» Dataset records:
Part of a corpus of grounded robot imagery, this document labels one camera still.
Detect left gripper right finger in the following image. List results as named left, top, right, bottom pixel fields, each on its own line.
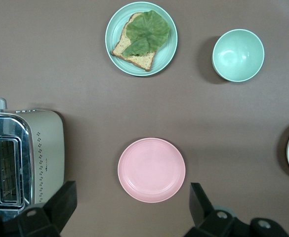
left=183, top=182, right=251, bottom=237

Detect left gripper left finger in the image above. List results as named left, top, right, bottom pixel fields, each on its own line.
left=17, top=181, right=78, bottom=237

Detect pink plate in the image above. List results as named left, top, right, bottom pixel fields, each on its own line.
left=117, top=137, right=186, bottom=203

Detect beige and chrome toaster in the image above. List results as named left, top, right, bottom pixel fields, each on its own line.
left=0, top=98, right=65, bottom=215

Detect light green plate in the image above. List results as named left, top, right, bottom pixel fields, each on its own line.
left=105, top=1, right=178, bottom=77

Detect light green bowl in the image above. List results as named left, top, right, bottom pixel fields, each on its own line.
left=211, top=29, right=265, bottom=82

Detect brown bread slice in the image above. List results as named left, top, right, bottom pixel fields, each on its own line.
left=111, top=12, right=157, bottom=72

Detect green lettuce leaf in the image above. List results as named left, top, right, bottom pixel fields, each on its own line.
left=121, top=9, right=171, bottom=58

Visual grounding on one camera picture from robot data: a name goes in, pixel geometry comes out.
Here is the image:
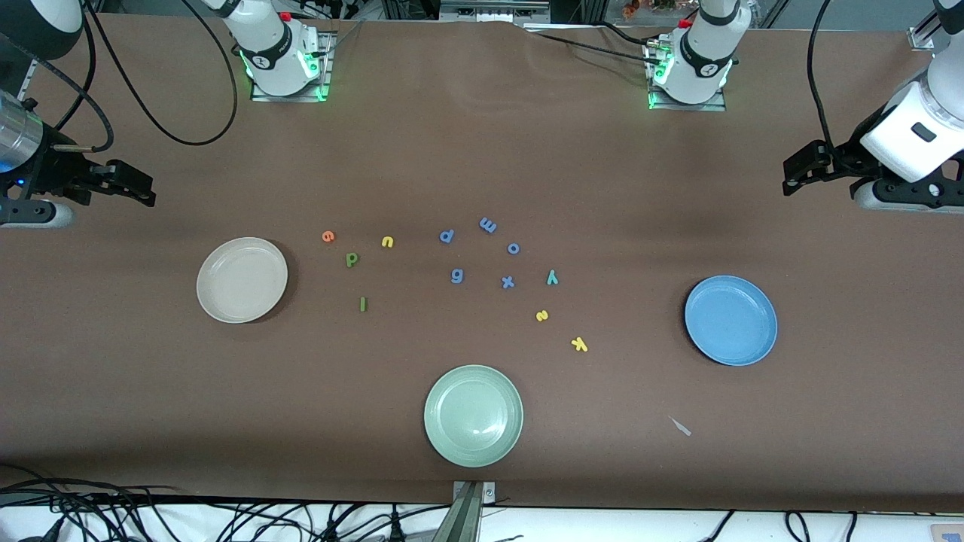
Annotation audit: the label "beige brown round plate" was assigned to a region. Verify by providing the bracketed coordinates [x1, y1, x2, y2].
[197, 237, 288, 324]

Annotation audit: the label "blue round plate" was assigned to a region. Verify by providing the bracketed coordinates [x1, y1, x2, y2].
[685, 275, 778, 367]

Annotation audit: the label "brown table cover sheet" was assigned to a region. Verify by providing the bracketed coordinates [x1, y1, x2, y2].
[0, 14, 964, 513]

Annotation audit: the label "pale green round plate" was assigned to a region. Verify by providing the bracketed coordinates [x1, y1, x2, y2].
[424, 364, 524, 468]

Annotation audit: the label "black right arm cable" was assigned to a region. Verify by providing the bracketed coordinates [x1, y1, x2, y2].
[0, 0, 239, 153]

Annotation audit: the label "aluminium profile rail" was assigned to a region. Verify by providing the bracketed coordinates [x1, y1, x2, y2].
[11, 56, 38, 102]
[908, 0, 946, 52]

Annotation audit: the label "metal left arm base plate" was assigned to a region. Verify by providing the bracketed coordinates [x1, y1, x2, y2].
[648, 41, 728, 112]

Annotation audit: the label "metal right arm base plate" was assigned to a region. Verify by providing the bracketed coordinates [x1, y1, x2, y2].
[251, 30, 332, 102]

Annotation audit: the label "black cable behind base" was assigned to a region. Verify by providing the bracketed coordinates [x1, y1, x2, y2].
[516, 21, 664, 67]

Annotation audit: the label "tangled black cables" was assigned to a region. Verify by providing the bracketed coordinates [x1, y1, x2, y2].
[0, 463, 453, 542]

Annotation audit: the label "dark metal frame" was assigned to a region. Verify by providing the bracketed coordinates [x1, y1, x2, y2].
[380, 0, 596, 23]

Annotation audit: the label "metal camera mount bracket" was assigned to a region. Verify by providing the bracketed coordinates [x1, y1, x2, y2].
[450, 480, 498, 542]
...
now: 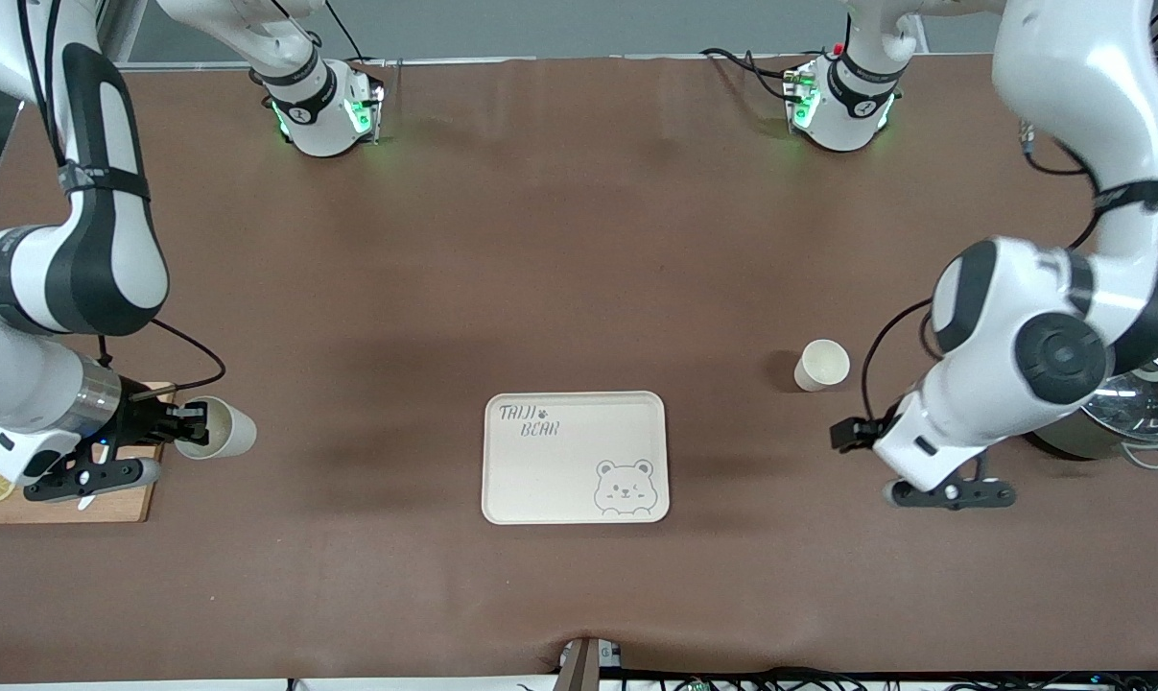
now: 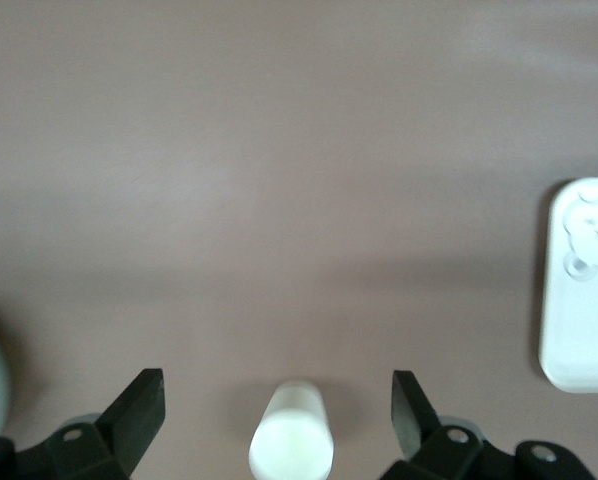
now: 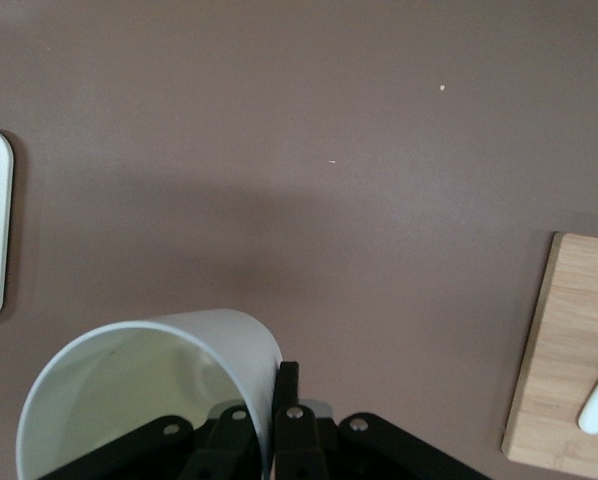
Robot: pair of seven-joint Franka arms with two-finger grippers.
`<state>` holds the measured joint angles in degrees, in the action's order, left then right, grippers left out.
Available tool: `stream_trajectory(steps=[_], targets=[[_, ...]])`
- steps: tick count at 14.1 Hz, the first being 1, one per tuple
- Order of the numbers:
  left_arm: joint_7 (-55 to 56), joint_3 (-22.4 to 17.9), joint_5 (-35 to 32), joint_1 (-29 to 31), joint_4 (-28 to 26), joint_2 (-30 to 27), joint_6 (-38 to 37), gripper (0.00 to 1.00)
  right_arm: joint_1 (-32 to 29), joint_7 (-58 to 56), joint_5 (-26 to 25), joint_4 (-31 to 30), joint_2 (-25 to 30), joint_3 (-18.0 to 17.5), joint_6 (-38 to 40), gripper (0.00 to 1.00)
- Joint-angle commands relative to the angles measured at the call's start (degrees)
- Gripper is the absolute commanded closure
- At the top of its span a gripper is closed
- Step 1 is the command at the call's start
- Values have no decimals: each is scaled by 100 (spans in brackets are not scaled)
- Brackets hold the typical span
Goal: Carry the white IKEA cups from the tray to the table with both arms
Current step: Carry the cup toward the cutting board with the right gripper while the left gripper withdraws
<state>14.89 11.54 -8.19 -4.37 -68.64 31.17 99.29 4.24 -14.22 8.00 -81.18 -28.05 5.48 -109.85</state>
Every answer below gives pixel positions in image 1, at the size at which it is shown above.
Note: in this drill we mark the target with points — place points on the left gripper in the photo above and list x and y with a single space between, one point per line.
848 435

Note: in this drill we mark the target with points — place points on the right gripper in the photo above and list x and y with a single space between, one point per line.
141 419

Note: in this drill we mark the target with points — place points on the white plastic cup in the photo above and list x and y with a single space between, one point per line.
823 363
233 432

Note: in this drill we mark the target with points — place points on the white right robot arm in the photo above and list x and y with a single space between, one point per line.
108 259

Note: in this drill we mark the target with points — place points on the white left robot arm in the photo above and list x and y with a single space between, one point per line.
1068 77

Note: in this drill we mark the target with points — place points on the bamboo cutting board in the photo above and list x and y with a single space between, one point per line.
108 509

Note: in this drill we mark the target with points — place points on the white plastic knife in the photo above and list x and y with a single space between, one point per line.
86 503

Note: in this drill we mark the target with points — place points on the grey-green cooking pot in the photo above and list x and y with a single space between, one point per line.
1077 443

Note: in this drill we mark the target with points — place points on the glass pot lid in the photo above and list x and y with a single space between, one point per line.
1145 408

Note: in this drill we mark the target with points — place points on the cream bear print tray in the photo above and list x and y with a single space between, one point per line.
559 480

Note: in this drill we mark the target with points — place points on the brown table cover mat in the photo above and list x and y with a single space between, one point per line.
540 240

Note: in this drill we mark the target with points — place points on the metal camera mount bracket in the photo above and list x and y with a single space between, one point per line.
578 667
---
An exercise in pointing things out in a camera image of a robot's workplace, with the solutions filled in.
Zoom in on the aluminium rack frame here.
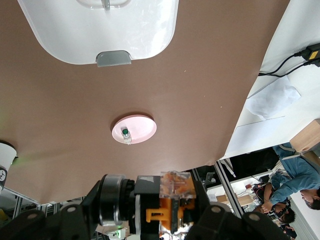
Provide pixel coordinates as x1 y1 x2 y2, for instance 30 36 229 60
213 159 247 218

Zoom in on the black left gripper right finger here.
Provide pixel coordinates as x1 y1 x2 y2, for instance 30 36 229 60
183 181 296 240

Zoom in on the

» Goal of the exercise: Give the number of lines in the records above that contain the word "start", and nothing more.

» Output: 2